The Seahawks went to Super Bowl 48. Sherman famously crowed to Fox Sports’ Erin Andrews on the field in an internationally televised interview minutes after his play.

“I’m the best corner in the game!” Sherman shouted into the microphone and camera. “When you try me with a sorry receiver like Crabtree, that’s the result you’re going to get!”

Two weeks later, Sherman and the Seahawks dominated Peyton Manning and the Denver Broncos 43-8. It remains Seattle’s only Super Bowl championship.

Jan. 18, 2015: Seahawks 28, Packers 22 (OT)

CenturyLink Field

The Seahawks’ repeat Super Bowl appearance came in the most improbable way, in one of the most unfathomable games in Seattle’s history.

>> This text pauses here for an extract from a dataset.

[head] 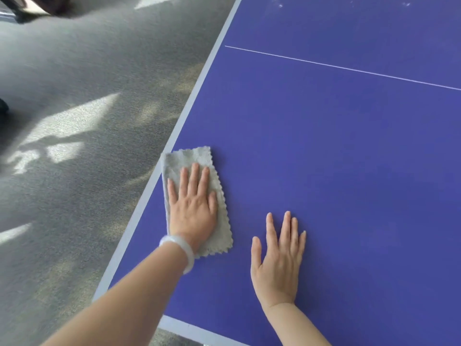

Aaron Rodgers, and specifically Green Bay’s defense, took it to the Seahawks for the first 2 1/2 quarters. It was 16-0 Packers deep into the third quarter when punter Jon Ryan knelt to be the holder for a field-goal attempt by Hauschka to try to get Seattle some points, finally.

Except it wasn’t a field goal. Coach Pete Carroll, notoriously averse to trick plays, ordered one with the season on the line. Ryan got up from his holder’s kneel, rolled out and threw a touchdown pass to offensive lineman Garry Gilliam. The stadium rocked.

With 85 seconds left in regulation, Lynch scored on a 24-yard run. That gave Seattle its first lead, 20-19. On the ensuing 2-point conversion attempt, Wilson frantically scrambled back and forth across the field before finally shot-putting a pass. Tight end Luke Willson plucked the ball out of the air just across the goal line. Impossibly, the Seahawks led 22-19.

Rodgers and the Packers rallied to tie the game on a field goal by Mason Crosby with 14 seconds left in regulation to force overtime.

On the first drive of the extra period, Wilson and Jermaine Kearse, the Lakewood High School and former University of Washington standout, caught the Packers in an all-out blitz with no safeties in the deep middle of the field. Wilson’s rainbow throw dropped onto Kearse’s hands just inside the goal line with the Packers defender on his back.

Touchdown. Bedlam. Seahawks win 28-22.

Two weeks later, the Seahawks come within 1 yard of winning their second consecutive Super Bowl.